EXERCISE BRIEF: Stop after the line with "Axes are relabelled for". Up to that point, output every line of the listing below exactly from the first one onward, skipping pictures.
____________
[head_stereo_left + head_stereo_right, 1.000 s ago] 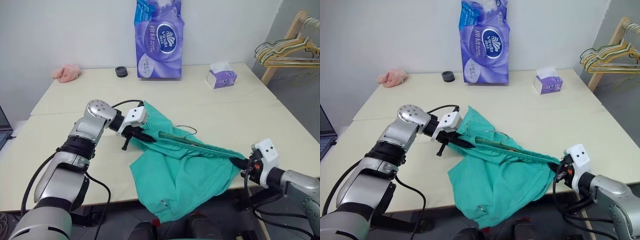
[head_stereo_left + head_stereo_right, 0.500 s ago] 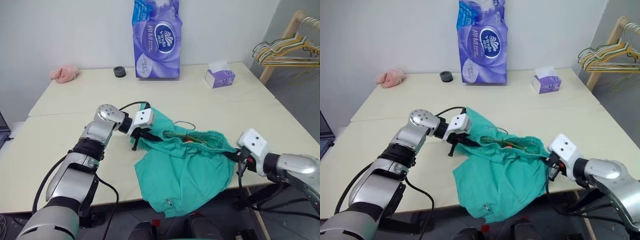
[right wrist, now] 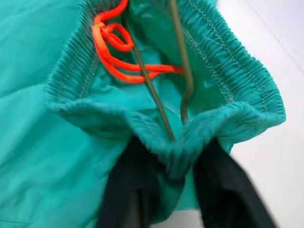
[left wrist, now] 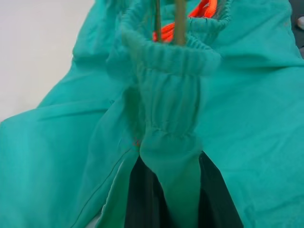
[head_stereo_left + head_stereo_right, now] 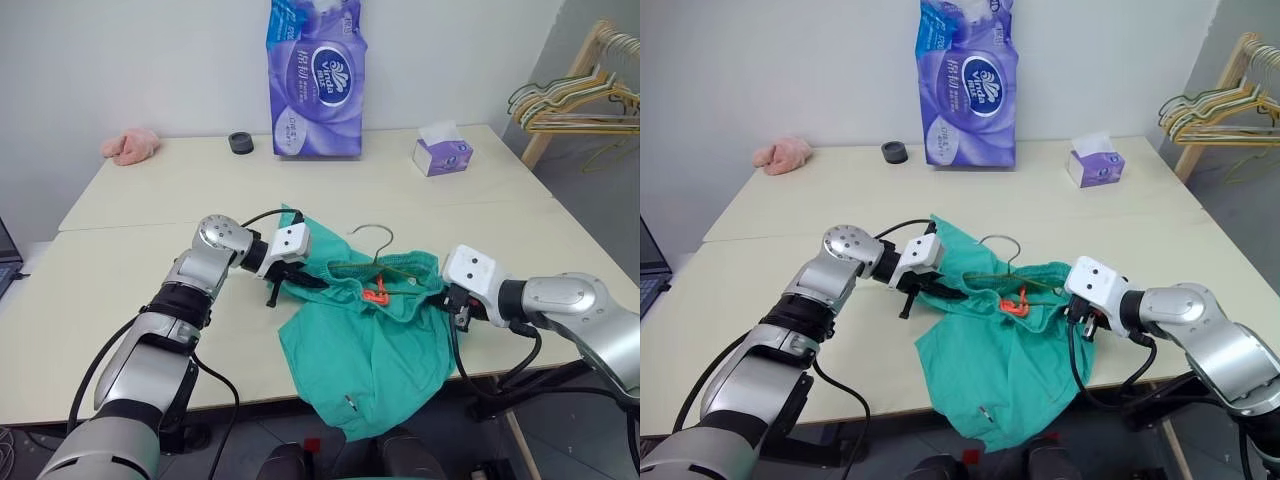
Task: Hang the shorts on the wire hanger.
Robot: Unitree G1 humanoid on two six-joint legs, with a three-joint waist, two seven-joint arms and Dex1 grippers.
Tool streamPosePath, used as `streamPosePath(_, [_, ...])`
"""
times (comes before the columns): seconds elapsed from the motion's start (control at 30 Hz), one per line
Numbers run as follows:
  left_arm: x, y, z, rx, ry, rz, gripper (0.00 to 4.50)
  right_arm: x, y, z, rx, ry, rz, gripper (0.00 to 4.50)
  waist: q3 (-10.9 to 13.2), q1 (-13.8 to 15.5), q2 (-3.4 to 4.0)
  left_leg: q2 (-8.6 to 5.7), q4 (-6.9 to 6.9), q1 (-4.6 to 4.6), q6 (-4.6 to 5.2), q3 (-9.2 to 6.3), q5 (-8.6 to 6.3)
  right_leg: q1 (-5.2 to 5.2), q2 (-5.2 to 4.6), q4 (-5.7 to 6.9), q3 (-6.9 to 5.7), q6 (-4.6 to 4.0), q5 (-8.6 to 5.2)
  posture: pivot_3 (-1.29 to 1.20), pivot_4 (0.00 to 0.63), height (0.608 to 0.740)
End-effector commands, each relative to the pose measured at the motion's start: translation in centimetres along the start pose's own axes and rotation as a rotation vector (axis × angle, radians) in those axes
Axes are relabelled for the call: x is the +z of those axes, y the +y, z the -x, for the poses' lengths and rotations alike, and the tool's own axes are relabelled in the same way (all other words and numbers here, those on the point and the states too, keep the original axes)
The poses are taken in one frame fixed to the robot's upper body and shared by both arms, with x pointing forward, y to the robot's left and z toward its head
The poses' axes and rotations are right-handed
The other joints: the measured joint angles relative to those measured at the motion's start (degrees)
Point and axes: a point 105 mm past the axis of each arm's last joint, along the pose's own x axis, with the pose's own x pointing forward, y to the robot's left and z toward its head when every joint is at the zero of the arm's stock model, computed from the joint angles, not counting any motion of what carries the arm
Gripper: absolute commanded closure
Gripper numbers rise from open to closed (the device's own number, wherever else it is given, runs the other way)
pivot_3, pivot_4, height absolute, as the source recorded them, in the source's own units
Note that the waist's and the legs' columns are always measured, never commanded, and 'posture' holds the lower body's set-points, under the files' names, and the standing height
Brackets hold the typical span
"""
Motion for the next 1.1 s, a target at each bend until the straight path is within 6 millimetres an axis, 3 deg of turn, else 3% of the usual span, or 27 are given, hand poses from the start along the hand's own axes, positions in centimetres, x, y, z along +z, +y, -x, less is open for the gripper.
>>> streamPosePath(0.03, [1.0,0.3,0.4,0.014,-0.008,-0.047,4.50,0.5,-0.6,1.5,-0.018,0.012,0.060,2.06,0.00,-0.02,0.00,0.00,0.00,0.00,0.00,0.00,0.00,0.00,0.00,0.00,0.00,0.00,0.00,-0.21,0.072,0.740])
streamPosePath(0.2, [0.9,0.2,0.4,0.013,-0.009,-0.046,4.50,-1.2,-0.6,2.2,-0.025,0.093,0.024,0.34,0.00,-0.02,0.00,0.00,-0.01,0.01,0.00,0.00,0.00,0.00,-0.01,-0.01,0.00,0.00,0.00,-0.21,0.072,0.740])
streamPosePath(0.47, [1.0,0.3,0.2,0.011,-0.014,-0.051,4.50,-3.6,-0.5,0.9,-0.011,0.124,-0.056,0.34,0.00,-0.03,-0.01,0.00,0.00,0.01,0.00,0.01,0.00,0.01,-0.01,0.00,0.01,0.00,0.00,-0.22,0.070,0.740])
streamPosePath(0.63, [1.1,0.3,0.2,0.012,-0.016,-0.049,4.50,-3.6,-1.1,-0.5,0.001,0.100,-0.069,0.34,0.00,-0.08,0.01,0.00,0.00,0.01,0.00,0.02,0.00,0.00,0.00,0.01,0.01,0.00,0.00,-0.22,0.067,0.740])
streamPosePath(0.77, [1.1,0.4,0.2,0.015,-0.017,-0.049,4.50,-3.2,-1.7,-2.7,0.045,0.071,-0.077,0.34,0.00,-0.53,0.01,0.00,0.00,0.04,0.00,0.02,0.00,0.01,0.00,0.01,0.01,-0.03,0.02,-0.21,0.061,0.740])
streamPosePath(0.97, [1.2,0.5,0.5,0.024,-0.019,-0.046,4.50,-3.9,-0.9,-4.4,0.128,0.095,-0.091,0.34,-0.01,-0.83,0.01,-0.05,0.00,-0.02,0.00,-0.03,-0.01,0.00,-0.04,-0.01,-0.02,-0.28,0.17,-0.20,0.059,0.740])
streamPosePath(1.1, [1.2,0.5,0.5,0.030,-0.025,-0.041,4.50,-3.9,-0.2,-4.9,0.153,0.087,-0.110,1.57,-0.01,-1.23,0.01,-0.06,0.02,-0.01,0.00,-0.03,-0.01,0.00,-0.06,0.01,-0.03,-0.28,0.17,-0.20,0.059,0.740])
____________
PROBLEM SOLUTION:
[head_stereo_left + head_stereo_right, 1.000 s ago] 
[head_stereo_left + head_stereo_right, 0.500 s ago] 
[right wrist, now] 
[left wrist, now] 
[head_stereo_left + head_stereo_right, now] 
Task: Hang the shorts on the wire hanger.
Robot: Unitree G1 humanoid on two six-joint legs, with a three-joint waist, two seven-joint arms and Dex1 grippers.
Tool streamPosePath, used as `streamPosePath(_, [_, ...])`
"""
times (comes before the columns): seconds elapsed from the motion's start (control at 30 Hz), one per line
Numbers run as follows:
  left_arm: x, y, z, rx, ry, rz, gripper (0.00 to 4.50)
  right_arm: x, y, z, rx, ry, rz, gripper (0.00 to 4.50)
  waist: q3 (-10.9 to 13.2), q1 (-13.8 to 15.5), q2 (-3.4 to 4.0)
  left_leg: q2 (-8.6 to 5.7), q4 (-6.9 to 6.9), q1 (-4.6 to 4.6), q6 (-4.6 to 5.2), q3 (-9.2 to 6.3), q5 (-8.6 to 6.3)
  right_leg: q1 (-5.2 to 5.2), q2 (-5.2 to 4.6), q4 (-5.7 to 6.9), q3 (-6.9 to 5.7), q6 (-4.6 to 4.0), q5 (-8.6 to 5.2)
  posture: pivot_3 (-1.29 to 1.20), pivot_4 (0.00 to 0.63), height (0.608 to 0.740)
End-effector commands, each relative to the pose measured at the motion's start: translation in centimetres along the start pose's own axes and rotation as a rotation vector (axis × angle, radians) in those axes
Axes are relabelled for the call: x is the +z of those axes, y the +y, z the -x, for the poses' lengths and rotations alike, and the tool's own axes are relabelled in the same way (all other words and numbers here, those on the point and the states too, keep the original axes)

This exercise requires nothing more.